Directions
Across the listing, count the lines that include the string "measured". Give nothing besides the number.

Input data
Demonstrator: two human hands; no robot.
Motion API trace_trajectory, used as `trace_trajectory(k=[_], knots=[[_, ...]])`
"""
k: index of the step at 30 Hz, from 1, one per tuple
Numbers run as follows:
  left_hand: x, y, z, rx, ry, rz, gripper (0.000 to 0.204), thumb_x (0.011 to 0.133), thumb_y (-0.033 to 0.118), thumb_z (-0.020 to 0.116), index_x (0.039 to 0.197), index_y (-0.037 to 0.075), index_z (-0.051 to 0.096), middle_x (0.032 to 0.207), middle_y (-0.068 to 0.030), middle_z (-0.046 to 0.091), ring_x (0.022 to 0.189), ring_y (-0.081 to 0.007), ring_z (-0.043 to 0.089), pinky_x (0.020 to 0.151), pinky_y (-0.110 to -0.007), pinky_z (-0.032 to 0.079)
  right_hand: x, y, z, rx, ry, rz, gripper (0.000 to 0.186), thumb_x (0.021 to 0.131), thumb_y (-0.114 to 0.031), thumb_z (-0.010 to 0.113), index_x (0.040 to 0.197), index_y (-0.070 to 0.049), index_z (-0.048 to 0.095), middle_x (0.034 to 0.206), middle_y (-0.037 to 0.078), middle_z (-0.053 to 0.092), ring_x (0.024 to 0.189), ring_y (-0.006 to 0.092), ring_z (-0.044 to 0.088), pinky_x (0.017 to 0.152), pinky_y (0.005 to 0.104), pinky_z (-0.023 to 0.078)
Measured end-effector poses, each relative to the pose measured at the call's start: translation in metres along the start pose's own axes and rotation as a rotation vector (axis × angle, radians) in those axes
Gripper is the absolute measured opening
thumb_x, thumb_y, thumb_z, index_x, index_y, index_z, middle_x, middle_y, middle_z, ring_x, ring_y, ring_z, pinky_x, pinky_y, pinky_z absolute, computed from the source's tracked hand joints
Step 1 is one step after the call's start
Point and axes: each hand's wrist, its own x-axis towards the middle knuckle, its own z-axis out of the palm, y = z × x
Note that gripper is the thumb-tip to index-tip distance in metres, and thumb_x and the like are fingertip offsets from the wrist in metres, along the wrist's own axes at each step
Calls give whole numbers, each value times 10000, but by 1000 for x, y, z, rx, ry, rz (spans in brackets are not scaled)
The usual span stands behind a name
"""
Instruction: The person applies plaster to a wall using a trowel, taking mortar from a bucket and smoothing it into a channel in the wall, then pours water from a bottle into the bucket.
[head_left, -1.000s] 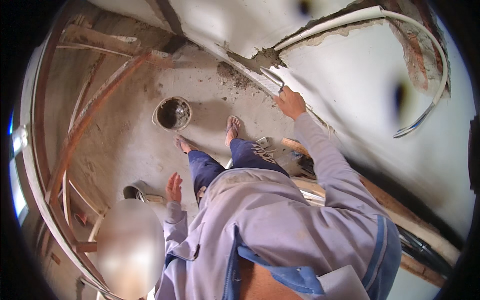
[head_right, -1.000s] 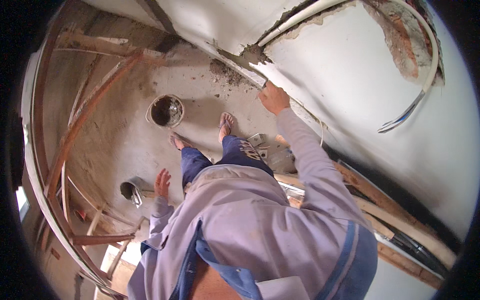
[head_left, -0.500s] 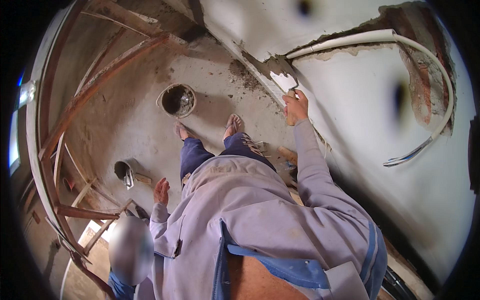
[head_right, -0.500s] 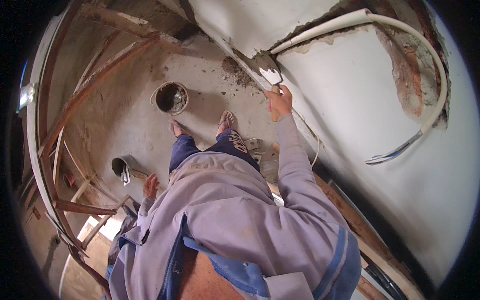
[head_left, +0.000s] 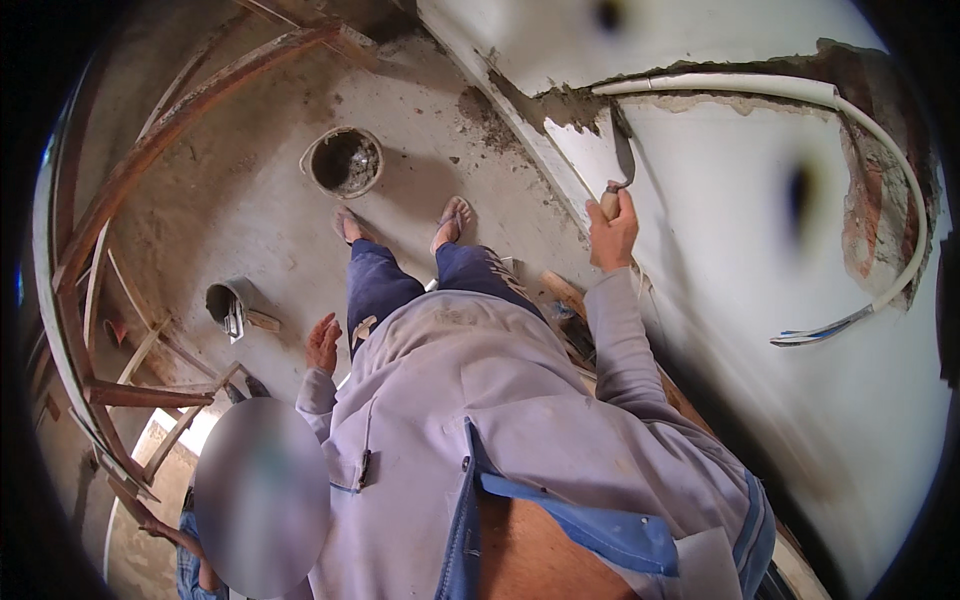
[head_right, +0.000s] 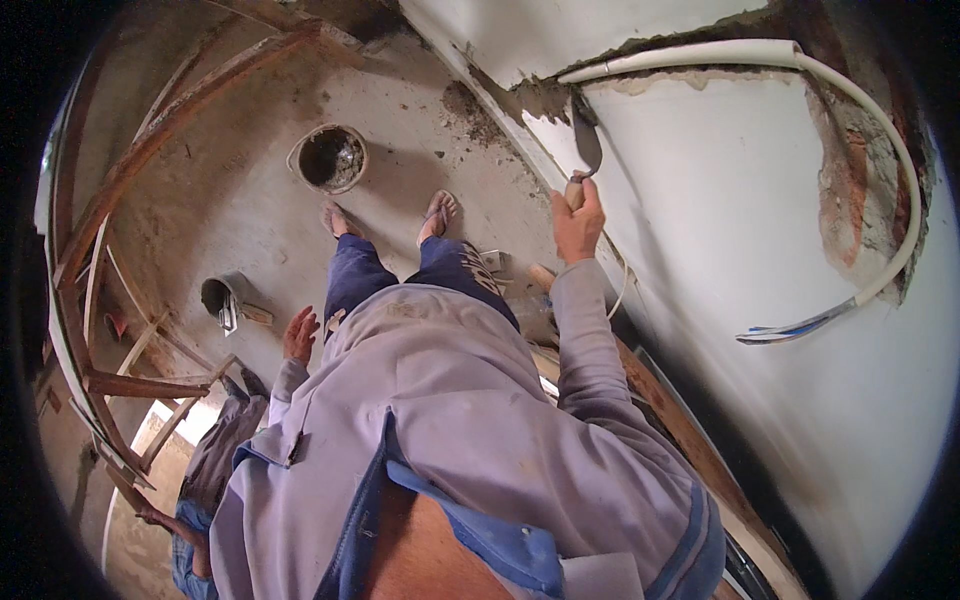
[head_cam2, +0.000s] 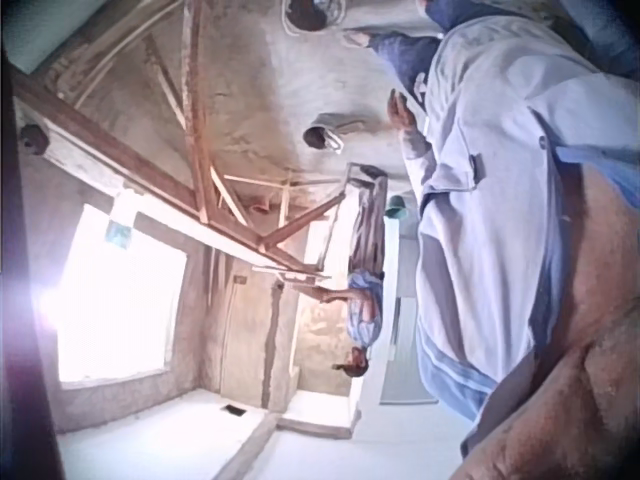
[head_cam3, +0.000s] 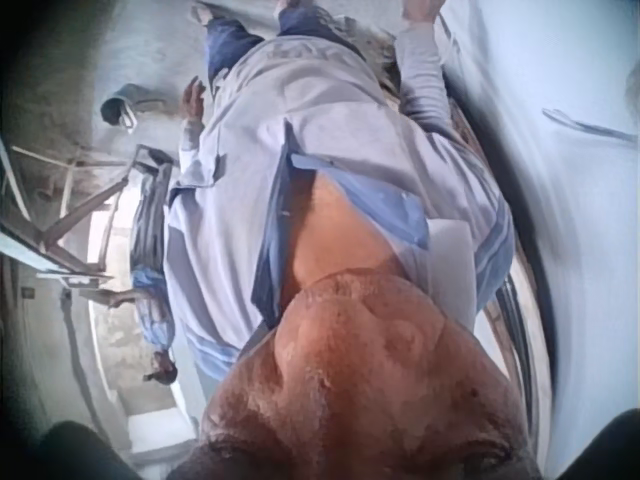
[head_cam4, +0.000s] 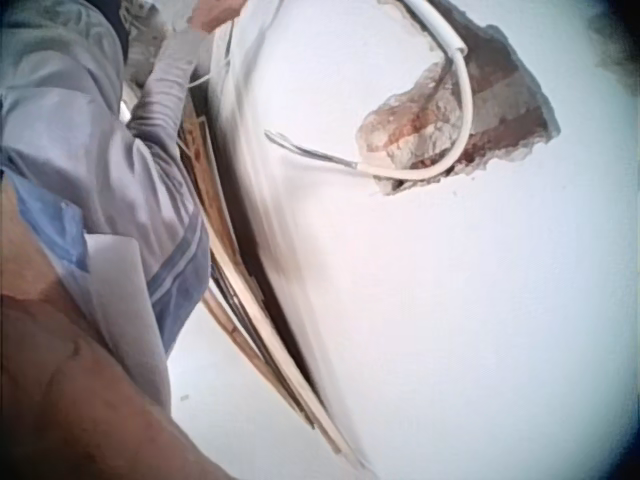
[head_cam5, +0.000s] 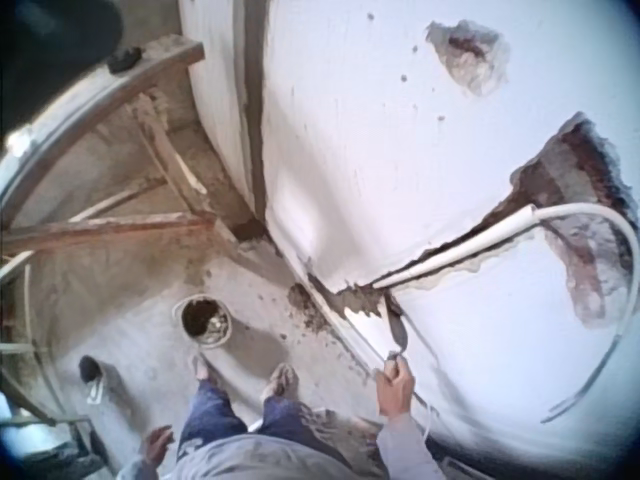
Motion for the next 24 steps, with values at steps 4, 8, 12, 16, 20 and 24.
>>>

The answer
2